Les Roses de cendre, d’Érik Poulet-Reney

Syros, Les uns les autres, 2005, 120 p., 7,5 €.

samedi 28 avril 2007

Un des premiers romans à évoquer les persécutions nazies contre les homosexuels, sous la forme significative de la mémoire douloureuse d’une vieille femme dont le frère a été déporté pour homosexualité. Ce thème est entrelacé avec une autre histoire de trahison et d’amour, vécue par une jeune fille, façon de dire que si la vie continue, on ne peut pas nier la mémoire de ces faits tabous.

Résumé

Citons pour commencer l’épigraphe du poète André Sarq : « Chaque assassinat d’un homosexuel par un nazi s’est doublé d’un assassinat (occultation, négation) de sa mémoire par les familles, les politiques, l’histoire officielle ». Armande, 77 ans, surnommée Mady par sa petite-fille Suzelle, 19 ans, a des problèmes de mémoire et de vieillesse. Elle s’apprête à recevoir Suzelle pour l’été, après le succès de celle-ci dans une représentation de Petrouchka et Le Spectre de la rose. Suzelle est attristée par le départ subit de son petit-ami Mathis pour Berlin, où une opportunité lui a été proposée par une chorégraphe réputée. À la gare d’Avallon, où elle doit prendre la navette pour retrouver sa grand-mère à Vézelay, elle retrouve un copain, Romain, qui lui présente son ami grec, qu’il va présenter à ses parents et avec qui il a l’intention de se pacser. Suzelle organise un repas avec sa grand-mère et ses deux amis, sans se douter que ce couple gai va rappeler à Mady-Armande de terribles souvenirs. En effet Armande n’est pas une Vézelienne de souche, elle est devenue Icaunaise d’adoption après avoir quitté l’Alsace, dont elle est originaire, pour fuir la mémoire d’une tragédie, la mort de son frère Clément et de l’amant de celui-ci, Hans, arrêtés par la Gestapo sur dénonciation pour homosexualité.

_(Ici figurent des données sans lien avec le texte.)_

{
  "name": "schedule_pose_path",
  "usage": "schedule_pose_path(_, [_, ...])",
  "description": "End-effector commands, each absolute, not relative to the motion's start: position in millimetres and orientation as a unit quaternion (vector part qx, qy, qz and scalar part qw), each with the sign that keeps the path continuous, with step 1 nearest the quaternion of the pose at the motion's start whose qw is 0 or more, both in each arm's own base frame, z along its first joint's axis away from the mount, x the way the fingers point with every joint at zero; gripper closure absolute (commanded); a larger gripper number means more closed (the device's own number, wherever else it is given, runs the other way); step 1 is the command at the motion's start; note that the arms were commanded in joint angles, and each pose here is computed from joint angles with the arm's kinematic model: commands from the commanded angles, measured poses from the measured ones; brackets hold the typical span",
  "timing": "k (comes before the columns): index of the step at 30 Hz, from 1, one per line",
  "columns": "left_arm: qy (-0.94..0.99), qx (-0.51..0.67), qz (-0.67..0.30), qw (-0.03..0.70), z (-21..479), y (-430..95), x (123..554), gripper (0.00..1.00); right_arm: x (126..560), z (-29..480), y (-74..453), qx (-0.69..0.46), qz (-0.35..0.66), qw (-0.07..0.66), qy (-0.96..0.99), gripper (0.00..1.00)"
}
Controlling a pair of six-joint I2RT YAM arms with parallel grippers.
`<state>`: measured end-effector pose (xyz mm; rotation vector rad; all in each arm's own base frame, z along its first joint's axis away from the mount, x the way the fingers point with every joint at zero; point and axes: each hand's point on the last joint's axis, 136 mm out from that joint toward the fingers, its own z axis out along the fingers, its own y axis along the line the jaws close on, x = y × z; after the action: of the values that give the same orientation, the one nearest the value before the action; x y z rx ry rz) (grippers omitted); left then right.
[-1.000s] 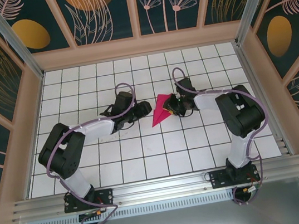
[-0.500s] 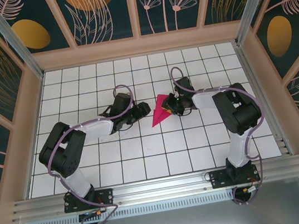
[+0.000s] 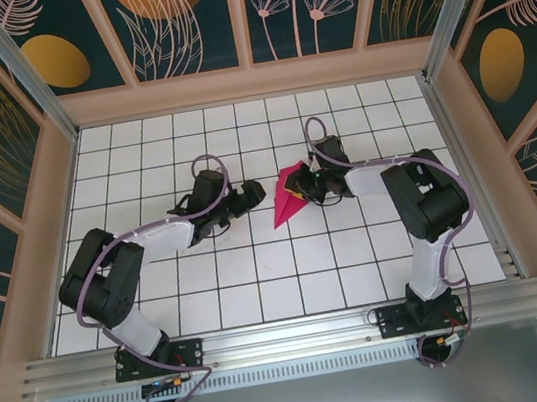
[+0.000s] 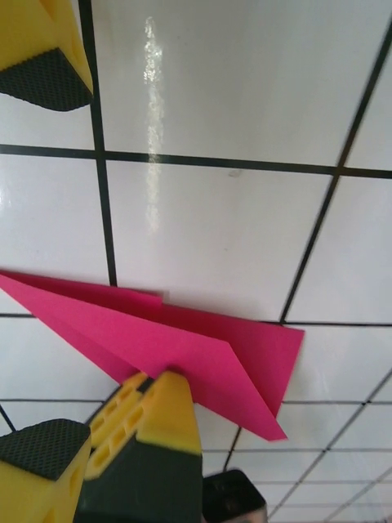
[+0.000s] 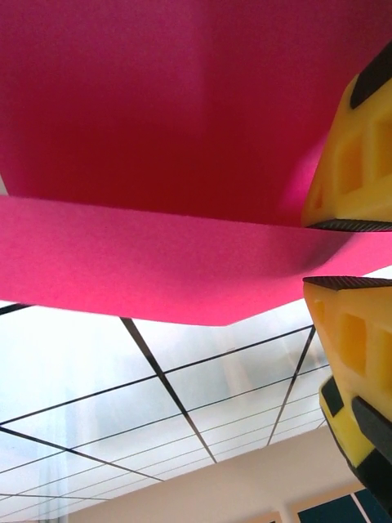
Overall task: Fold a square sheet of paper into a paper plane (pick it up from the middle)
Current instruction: Pick up the paper from the center of the table, then turn over the paper at the center of the table.
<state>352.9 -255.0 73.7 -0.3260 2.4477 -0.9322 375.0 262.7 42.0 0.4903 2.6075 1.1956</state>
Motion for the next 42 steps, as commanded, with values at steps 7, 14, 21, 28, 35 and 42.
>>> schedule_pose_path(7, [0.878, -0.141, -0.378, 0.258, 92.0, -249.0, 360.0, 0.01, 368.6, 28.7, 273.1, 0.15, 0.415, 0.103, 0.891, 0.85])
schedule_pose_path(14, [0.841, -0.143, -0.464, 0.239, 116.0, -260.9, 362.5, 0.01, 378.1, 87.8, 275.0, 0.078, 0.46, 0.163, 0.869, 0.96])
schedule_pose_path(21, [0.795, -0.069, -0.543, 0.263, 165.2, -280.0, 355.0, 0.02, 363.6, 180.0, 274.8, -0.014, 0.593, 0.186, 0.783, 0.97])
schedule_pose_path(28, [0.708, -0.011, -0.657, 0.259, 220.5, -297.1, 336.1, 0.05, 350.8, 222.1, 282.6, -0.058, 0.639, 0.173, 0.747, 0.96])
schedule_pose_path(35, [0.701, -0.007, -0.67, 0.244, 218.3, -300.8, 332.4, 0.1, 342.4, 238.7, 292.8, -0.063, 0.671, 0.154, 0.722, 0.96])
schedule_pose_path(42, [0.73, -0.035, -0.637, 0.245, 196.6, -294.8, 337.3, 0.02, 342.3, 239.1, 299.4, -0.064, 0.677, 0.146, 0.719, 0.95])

Mady n’a jamais voulu évoquer ses origines alsaciennes, et c’est un mystère pour Suzelle. Voilà qu’en faisant du rangement, elle tombe sur une photo de Mady auprès d’un jeune homme blond, son frère, et une autre photo avec deux têtes d’hommes découpées. Qui a découpé ces photos et pourquoi ?

Mon avis

Les Roses de cendre est un des premiers romans, avec Différents, de Maryvonne Rippert, à évoquer les persécutions nazies contre les homosexuels. Ce roman, qui est une incontestable réussite au niveau de la composition et de l’écriture, est donc le bienvenu, dans un contexte de véritable négationnisme en la matière entretenu par de nombreux manuels d’histoire, quand ce n’est pas l’Éducation nationale (lire notre Tribune libre). L’auteur a accompli un travail de documentation rigoureux. Il va jusqu’à citer un certain nombre de camps de concentration situés sans doute en Alsace, et un extrait (p. 87) du discours d’Himmler sur l’homosexualité du 18 février 1937. [1]. Ce discours est daté du 16 novembre 40, avec une phrase qui ne figure pas dans la version ci-dessus. S’agit-il d’une autre version du même discours prononcé à une autre occasion ? Compte-tenu de l’absence d’informations disponibles dans les établissements scolaires, un appendice documentaire ou quelques notes sur le sujet auraient été appréciées, avec notamment des précisions sur le fait que les soldats qu’étaient Hans et Clément, en toute logique, combattaient dans les rangs allemands, l’Alsace étant annexée. [2]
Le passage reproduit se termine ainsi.